Kate Walbert's most powerful novel yet is a case study in the perversities of power imbalances. This slim but by no means slight novel continues Walbert's explorations of how society's sexual biases and constraints have hampered women ... Walbert, known for sophisticated, multiply-stranded narratives that span generations, has pared her new novel into a sharp blade ... With Jo Hadley, Walbert has created a consummately credible character, convincing as both a bright, vulnerable, traumatized yet un-self-pitying teenager and a sympathetic, clear-eyed but bruised adult ... Walbert heightens the suspense by cutting back and forth in time, as Jo puts off the most difficult parts of her story ... Jo is a savvy raconteur who recognizes that there are many ways to frame a story, from different perspectives ... Walbert's novel is fueled by gorgeous writing as well as moral outrage. It's an artful argument for the importance of the long overdue #MeToo movement, but it's more than that ... His Favorites is heartbreaking and galvanizing.

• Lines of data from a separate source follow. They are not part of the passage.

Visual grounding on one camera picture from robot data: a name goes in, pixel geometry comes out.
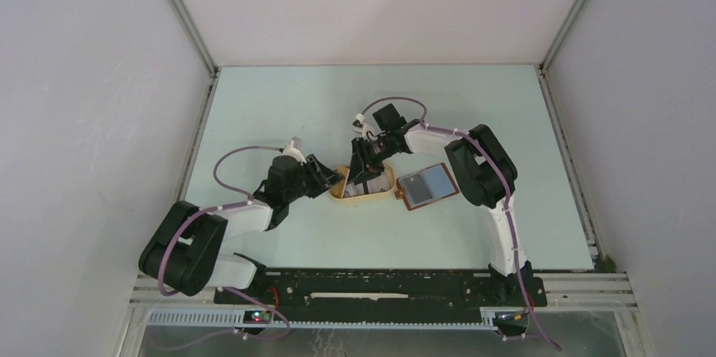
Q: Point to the stack of white cards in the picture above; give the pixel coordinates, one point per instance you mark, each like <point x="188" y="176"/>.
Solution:
<point x="381" y="184"/>

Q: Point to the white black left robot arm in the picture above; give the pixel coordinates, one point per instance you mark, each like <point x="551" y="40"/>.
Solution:
<point x="184" y="254"/>

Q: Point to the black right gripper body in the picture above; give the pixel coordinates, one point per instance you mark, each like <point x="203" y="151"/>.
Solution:
<point x="374" y="153"/>

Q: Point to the aluminium frame rail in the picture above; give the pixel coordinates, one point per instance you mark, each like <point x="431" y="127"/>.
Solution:
<point x="565" y="292"/>

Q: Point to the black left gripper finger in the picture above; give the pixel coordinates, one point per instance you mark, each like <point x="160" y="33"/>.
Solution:
<point x="322" y="182"/>
<point x="317" y="167"/>

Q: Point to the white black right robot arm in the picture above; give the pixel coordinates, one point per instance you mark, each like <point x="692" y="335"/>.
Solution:
<point x="481" y="167"/>

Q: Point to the beige plastic card tray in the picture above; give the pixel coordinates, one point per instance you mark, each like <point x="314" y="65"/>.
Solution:
<point x="336" y="192"/>

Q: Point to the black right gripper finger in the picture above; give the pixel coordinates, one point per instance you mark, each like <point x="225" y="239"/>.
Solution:
<point x="371" y="171"/>
<point x="354" y="173"/>

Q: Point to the brown leather card holder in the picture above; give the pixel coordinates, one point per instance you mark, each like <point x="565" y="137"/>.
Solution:
<point x="400" y="193"/>

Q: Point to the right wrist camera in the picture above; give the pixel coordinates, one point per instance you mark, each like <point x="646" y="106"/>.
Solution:
<point x="363" y="128"/>

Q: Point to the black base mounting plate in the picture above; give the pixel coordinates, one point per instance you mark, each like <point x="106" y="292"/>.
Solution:
<point x="392" y="296"/>

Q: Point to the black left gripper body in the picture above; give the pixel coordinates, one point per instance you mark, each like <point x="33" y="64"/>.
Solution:
<point x="299" y="190"/>

If you’ve ever read a news story about sexual abuse and thought, oh, seriously, how could it have gone on for so long? Why wouldn’t she have told someone at the time? This book will answer all your questions ... It’s as if she’s trying to tell the reader what happened while making it clear we don’t have to worry about her. Boy, do we worry about her. This is a wildly compelling and completely believable tale that is exactly the book for our time. How does #MeToo happen? It happens like this. His Favorites was a real favorite in the back room at Parnassus.
His Favorites isn’t so much a novel — or even, at a slender 150 pages, a novella — as an experiment in taking control of a narrative ... The result is that her abuser — a 34-year-old modern literature professor called 'Master, or Master Aikens, or M,' is the flimsiest part of His Favorites, a shadow rather than a substantive presence ... And His Favorites isn’t a simple narrative of trauma and survival, but something more challenging, and potentially more valuable — a reckoning not just with the reality of abuse, but with the pernicious ways it can shape and inform everything, even the stories you tell yourself.
The title refers to girls like Jo, chosen by the 'cool' teacher for 'special attention' and sexual grooming in an era before #MeToo. Struggling to find her place in an alien social hierarchy, Jo herself becomes an unwitting participant in an episode of group bullying directed against her socially awkward, opera-loving roommate ... Rendered in crystalline, matter-of-fact prose relating the narrator's own emotional numbness and distancing, this self-aware metanovel is well timed for our current political era. Walbert...packs a punch.
Walbert’s...latest is a sharp look back at school days that are anything but idyllic ... Jo finds herself saddled with an unpopular roommate and quickly gaining the attention of Master Aikens, a beloved, pompous, charismatic literature instructor ... her rage over the blind eye the school turned toward Master and his transgressions is palpable. Walbert’s slim, impactful novel, distinguished as all her work is by beautiful writing and a wealth of literary allusions, could not be more timely.
Her new book is being marketed as a novel; at 160 pages, it’s more of a novella, but what it really feels like is a short story that outgrew the form without quite becoming something else. There are flashbacks to the night of the accident that add nothing since what happened is not a mystery; Jo begins her narration with a thorough account of that night. There is also a superabundance of information about Hawthorne—its history, its traditions—when all the reader needs to know is that it’s a New England prep school. Most problematic, though, is the emotional flatness of the story, which is particularly disappointing from a writer as skilled at illuminating the inner lives of women as Walbert. Timely but not the author’s finest work.
Walbert...compresses into this taut, powerful novel one woman’s painful recollection of her sexual relationship at age 15 with her 34-year-old high school English teacher ... Jo narrates with brutal honesty, using declarative sentences (Master’s preferred style). Her story, filled with rage and regret and intensified by its searing portrait of self-aware, self-destructive teenage girls, provides a case history in male-female relationships built on imbalance of power.